The next stop is the fieldhouse. Allen Geiger walks alone to the center of the basketball court.
“I was on the team for four years,” Geiger said. “I made it to varsity and lettered in 1963.”
Geiger, who now lives in St. Charles, joined the Air Force right out of high school. He served for four years, including a year in Vietnam. When he was discharged, he got married and worked in transportation services including air-freight and trucking.
“(In high school) I didn’t have any idea what I would do,” Geiger said.
Next stop: Auto shop.
“Wasn’t this the entrance to the fieldhouse at some time?” asked Marilyn (Morrison) Woods.
This is the first reunion for Woods in more than 15 years. She drove two-and-a-half hours from Geneseo, Ill.
“I enjoyed going to the Little Theater,” she said. “I was in the a capella choir. We put on an opera.

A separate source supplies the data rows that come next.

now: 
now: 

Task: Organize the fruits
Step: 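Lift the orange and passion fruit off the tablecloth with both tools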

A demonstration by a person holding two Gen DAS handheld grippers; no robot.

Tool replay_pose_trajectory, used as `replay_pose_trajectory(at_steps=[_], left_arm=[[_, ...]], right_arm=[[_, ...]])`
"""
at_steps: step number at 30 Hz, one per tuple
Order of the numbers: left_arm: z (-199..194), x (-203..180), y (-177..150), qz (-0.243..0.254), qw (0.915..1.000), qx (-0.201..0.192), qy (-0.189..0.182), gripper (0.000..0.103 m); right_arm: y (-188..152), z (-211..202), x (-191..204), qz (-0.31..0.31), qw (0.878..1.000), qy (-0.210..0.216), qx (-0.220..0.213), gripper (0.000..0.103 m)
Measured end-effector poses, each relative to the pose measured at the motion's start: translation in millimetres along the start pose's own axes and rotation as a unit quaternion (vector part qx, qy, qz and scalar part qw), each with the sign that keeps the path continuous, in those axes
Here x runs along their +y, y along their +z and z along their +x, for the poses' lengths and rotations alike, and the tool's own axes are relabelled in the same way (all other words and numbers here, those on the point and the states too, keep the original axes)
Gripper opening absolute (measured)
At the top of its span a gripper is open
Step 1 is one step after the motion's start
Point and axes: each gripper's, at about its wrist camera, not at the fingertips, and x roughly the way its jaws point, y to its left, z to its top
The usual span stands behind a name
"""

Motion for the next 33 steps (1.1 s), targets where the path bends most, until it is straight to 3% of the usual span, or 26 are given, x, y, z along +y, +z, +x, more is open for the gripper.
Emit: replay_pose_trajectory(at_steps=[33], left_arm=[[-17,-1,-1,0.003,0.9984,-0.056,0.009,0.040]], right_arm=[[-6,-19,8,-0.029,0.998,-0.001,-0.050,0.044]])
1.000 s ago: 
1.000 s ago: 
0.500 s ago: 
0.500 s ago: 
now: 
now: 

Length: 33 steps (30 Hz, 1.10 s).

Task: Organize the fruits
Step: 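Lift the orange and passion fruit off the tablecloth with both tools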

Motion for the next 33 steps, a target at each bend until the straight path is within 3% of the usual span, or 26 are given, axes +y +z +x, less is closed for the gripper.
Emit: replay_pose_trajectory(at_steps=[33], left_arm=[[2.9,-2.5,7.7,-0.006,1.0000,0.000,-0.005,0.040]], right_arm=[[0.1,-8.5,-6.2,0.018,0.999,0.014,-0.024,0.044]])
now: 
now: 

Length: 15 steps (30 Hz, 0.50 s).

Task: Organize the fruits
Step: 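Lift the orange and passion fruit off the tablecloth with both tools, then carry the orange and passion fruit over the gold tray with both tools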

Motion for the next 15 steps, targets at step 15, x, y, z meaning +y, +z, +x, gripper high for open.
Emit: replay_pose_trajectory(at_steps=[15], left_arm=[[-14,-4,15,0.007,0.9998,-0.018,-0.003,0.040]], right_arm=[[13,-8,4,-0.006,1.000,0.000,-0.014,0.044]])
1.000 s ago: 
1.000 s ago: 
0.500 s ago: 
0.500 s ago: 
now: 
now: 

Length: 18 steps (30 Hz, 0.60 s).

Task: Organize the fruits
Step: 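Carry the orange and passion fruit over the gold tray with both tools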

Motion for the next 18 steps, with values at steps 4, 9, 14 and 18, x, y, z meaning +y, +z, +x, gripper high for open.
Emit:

I was singing and dancing.
Woods went to secretarial college, did general office work in Chicago and later got married.
“I was interested in architectural drawing,” Woods said. “That didn’t work out for me. Later in life I went back to school and took computer--aided drafting. As a hobby, I like to design homes.”
On the way to the upstairs library, there is talk of mortality.
“My mom died three years ago yesterday,” said one woman.
“My (school) counselor died in Florida,” said another.
On the way to pool, a school employee in a red Led Zeppelin t-shirt said “Hello, Class of 1963. How are you?”
“We’re good,” replied a woman. “We’re alive.”